Longitudinal profile of retinal ganglion cell damage assessed with blue-light confocal scanning laser ophthalmoscopy after ischemic reperfusion injury
- Christopher Kai-shun Leung (tlims00{at}hotmail.com),
- James D Lindsey,
- Lijia Chen,
- Quan Liu,
- Robert N Weinreb (weinreb{at}eyecenter.ucsd.edu)
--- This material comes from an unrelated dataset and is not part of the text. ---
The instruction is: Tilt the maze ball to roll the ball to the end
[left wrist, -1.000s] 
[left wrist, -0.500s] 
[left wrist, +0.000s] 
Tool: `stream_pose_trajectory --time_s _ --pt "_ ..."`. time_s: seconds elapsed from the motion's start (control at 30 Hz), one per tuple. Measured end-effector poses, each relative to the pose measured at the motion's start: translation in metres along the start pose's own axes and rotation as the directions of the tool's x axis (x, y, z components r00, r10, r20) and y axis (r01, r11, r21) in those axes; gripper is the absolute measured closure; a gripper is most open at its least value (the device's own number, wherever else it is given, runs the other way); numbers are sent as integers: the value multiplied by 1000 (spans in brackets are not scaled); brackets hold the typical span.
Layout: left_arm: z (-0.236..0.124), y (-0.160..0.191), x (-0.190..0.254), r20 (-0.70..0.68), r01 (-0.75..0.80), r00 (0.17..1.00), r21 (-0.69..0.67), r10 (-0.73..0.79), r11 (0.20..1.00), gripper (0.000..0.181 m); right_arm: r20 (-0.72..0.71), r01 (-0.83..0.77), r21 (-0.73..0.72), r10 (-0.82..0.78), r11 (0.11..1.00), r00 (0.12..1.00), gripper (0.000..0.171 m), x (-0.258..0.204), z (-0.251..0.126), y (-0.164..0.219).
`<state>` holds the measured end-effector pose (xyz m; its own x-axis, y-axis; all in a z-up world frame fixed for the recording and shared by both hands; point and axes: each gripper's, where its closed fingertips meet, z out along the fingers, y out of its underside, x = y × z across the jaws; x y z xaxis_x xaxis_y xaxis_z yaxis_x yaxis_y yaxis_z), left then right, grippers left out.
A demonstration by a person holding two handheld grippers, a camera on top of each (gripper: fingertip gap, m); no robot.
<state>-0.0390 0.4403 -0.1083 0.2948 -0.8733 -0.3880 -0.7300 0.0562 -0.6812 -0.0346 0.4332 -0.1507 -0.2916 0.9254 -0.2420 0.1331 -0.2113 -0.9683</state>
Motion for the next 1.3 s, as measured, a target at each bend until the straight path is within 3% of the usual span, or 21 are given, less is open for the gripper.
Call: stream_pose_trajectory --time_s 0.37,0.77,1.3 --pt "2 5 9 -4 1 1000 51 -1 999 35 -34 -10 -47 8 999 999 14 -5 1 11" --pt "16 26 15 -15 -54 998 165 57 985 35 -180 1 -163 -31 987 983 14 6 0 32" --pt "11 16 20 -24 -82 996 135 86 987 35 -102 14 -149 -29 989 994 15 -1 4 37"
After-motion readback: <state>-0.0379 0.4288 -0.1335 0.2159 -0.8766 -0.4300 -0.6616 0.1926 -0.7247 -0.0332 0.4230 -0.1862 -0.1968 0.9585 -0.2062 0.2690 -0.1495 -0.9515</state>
- The Chinese University of Hong Kong, Hong Kong
- Hamilton Glaucoma Center, UCSD, United States
- The Chinese University of Hong Kong, Hong Kong
- Hamilton Glaucoma Center, UCSD, United States
- Hamilton Glaucoma Center, UCSD, United States
- Published Online First 17 February 2009
Abstract
Purpose: To longitudinally investigate retinal ganglion cell (RGC) expression of Thy-1, a cell-surface glycoprotein specifically expressed in RGCs, with a blue-light confocal scanning laser ophthalmoscope, following retinal ischemia induced by acute elevation of intraocular pressure.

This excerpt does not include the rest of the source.